Table of Contents
Battery Options for UPS
Discuss the Different Types of Batteries Available for UPS . In this article I will discuss about the different batteries options available for UPS. These are:
- Lead or Alkaline
- Lead-Acid batteries
Lead or Alkaline
The first option that we have to select is to decide which battery to be used, either an alkaline battery of nickel-cadmium type or an alkaline battery. Although the nickel-cadmium battery can perform good in UPS, its high cost due to its expensive material makes it unattractive option for the customers. Because of this reason, nickel-cadmium batteries are not so much used in UPS systems. Since the market is so competitive, you will see mostly UPS use lead-acid batteries.
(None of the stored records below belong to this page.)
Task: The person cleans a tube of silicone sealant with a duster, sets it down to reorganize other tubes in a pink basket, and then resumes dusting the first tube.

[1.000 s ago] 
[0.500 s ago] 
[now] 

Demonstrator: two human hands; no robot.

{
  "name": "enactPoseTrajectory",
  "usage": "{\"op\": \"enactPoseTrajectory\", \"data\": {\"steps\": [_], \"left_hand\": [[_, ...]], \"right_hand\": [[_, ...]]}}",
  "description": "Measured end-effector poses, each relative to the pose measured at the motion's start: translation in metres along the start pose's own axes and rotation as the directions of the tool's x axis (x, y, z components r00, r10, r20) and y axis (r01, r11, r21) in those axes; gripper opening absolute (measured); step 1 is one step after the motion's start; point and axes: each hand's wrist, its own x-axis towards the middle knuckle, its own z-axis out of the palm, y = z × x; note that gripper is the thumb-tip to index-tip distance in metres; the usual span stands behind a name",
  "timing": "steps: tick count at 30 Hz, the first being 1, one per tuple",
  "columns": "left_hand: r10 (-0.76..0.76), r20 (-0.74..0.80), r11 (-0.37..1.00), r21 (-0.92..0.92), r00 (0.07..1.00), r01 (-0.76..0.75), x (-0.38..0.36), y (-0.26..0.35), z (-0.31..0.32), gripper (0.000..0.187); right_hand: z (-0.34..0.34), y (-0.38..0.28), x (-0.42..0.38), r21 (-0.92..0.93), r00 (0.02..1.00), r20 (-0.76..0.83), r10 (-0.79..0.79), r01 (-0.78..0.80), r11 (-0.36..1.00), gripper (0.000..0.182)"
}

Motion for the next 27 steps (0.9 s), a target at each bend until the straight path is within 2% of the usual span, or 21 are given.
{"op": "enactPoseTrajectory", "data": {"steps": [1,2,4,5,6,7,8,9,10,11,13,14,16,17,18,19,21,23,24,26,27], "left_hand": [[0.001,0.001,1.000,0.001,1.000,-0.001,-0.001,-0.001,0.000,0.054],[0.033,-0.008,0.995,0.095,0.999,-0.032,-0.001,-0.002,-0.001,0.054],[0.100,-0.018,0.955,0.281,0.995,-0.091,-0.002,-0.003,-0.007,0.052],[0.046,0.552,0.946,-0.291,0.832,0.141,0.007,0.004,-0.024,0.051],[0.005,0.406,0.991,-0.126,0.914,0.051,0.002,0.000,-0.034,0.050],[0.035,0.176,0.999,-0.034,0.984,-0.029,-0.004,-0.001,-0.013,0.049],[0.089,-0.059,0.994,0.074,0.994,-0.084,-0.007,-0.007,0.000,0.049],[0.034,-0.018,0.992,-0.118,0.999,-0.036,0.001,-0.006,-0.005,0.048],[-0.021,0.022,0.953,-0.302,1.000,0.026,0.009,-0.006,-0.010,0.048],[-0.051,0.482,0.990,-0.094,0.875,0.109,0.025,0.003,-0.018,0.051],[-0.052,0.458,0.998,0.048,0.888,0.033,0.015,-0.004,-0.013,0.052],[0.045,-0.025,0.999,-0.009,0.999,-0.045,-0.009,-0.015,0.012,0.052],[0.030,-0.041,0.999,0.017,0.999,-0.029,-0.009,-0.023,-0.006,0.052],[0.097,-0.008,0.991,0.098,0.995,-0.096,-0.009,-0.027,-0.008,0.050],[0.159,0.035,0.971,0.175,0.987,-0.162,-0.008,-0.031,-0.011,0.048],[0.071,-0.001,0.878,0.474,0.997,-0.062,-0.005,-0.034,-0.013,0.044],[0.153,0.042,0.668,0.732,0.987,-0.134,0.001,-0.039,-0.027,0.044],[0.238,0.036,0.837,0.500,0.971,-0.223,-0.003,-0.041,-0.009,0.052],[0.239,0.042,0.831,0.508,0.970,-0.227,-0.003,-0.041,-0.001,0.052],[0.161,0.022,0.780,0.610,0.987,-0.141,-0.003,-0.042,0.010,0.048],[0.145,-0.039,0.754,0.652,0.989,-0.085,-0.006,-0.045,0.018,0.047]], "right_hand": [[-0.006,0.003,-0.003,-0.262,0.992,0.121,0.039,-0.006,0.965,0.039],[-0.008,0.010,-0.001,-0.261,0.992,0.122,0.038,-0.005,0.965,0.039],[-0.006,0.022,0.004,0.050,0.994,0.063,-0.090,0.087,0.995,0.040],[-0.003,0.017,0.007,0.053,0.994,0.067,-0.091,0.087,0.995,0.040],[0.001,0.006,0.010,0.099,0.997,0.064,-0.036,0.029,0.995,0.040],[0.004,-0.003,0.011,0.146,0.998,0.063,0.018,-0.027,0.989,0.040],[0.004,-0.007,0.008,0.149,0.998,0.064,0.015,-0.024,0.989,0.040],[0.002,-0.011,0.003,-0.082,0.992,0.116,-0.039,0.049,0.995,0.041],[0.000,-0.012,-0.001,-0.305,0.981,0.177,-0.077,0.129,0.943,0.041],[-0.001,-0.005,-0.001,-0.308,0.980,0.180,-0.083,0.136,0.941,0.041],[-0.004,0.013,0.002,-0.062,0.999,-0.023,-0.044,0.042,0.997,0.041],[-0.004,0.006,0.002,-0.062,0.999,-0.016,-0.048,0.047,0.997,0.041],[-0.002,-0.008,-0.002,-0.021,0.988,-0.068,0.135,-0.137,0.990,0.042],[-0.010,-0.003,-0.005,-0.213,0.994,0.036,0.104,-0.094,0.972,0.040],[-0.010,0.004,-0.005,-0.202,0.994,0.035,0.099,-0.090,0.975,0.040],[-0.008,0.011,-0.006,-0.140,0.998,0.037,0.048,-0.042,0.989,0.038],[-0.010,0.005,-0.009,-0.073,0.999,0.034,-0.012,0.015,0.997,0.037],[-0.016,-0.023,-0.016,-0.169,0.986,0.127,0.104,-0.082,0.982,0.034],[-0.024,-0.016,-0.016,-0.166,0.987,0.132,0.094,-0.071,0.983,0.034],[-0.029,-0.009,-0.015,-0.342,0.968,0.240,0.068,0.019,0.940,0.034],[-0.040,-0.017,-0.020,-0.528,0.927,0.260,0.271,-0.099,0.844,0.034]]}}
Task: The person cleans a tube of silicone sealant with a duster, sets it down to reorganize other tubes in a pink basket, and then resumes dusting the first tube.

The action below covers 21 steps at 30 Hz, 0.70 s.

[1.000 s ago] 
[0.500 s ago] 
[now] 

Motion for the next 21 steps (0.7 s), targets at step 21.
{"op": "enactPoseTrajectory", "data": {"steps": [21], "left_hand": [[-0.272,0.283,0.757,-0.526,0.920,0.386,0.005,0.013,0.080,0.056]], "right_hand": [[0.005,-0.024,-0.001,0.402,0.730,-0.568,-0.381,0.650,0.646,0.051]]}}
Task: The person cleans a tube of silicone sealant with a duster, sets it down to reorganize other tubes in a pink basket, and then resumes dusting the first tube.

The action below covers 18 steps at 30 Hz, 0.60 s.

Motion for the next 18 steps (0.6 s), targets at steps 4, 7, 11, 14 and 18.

There are three generic types of construction of lead-acid batteries. The type of the positive plate used by the cell is reflected by each type and it helps to determine the electrical characteristics of the product. These three types of lead-acid batteries are:
- Plante Cell
- Pasted Plate Cell
- Tubular Cell
These three types are depicted in the figure below:
Criteria for Choosing Batteries for UPS System
Here is the main factors that help to decide which battery should be used for UPS:
- Discharge Voltage Profile
- Internal Resistance
- Energy Density
- Service Life
- Battery Cost
All the above mentioned features except the service life are related to the electric discharge property of the cell. Service life is more linked to the electrochemistry of the cell.
For the UPS, we need batteries that can perform at higher discharge rates. Typical discharge rate is usually from 5 minutes to 30 minutes with the standby period of 15 minutes.
With this discharge rate there is a prominent difference in performance of three types of lead-acid cell mentioned above. Different discharge rate of these batteries with different cell is depicted in the figure below.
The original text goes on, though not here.